» Assigned task: Span requested from the data below: the line with "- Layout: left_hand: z" through the line with "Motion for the", both included. Give only these lines again, exactly, and leave every picture out.

» Given data:
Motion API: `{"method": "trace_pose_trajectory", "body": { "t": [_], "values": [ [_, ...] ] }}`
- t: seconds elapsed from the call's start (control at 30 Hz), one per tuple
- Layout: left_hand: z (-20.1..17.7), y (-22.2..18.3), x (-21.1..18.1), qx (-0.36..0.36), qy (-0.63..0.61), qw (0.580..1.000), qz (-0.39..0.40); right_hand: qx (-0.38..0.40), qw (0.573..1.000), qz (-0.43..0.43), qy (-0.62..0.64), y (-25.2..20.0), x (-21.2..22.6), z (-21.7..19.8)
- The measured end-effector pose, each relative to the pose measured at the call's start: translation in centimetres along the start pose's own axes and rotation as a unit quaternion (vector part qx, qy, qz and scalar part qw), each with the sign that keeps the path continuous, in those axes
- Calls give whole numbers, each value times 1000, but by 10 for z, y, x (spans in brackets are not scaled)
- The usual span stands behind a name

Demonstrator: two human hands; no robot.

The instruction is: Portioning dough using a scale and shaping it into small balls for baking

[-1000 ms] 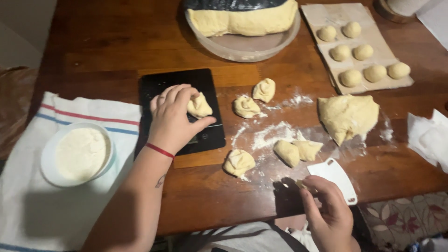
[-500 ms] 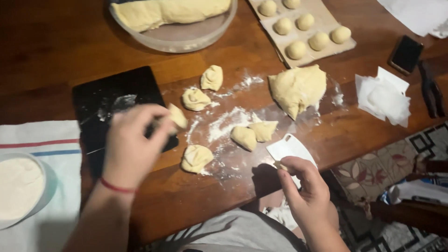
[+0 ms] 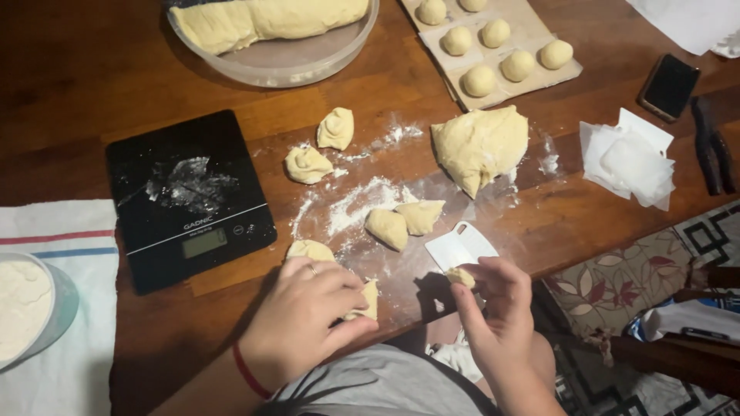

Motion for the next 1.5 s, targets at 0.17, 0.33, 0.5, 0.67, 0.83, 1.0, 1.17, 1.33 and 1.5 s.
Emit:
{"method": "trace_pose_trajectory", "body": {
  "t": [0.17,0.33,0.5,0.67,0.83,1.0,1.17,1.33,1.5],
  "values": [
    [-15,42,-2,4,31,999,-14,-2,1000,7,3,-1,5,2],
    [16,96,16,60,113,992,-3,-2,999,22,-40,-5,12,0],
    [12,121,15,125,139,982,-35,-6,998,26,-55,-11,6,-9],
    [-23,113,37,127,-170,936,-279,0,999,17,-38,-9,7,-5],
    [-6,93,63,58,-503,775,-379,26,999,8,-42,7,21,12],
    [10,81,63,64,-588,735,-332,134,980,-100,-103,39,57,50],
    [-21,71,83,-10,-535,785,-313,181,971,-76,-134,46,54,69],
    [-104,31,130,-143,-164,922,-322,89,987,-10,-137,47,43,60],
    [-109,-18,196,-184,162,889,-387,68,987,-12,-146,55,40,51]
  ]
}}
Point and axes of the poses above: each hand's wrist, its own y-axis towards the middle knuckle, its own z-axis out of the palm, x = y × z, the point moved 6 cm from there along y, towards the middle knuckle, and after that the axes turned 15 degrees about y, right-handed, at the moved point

» Output of the task:
- Layout: left_hand: z (-20.1..17.7), y (-22.2..18.3), x (-21.1..18.1), qx (-0.36..0.36), qy (-0.63..0.61), qw (0.580..1.000), qz (-0.39..0.40); right_hand: qx (-0.38..0.40), qw (0.573..1.000), qz (-0.43..0.43), qy (-0.62..0.64), y (-25.2..20.0), x (-21.2..22.6), z (-21.7..19.8)
- The measured end-effector pose, each relative to the pose measured at the call's start: translation in centimetres along the start pose's own axes and rotation as a unit quaternion (vector part qx, qy, qz and scalar part qw), each with the sign that keeps the path continuous, in those axes
- Calls give whole numbers, each value times 1000, but by 10 for z, y, x (spans in brackets are not scaled)
- The usual span stands behind a name

Demonstrator: two human hands; no robot.

The instruction is: Portioning dough using a scale and shaping it into small balls for baking

[-1000 ms] 
[-500 ms] 
[+0 ms] 

Motion for the next 1.5 s, targets at 0.17, 0.33, 0.5, 0.67, 0.83, 1.0, 1.17, 1.33 and 1.5 s.

The exercise is done; no more work remains.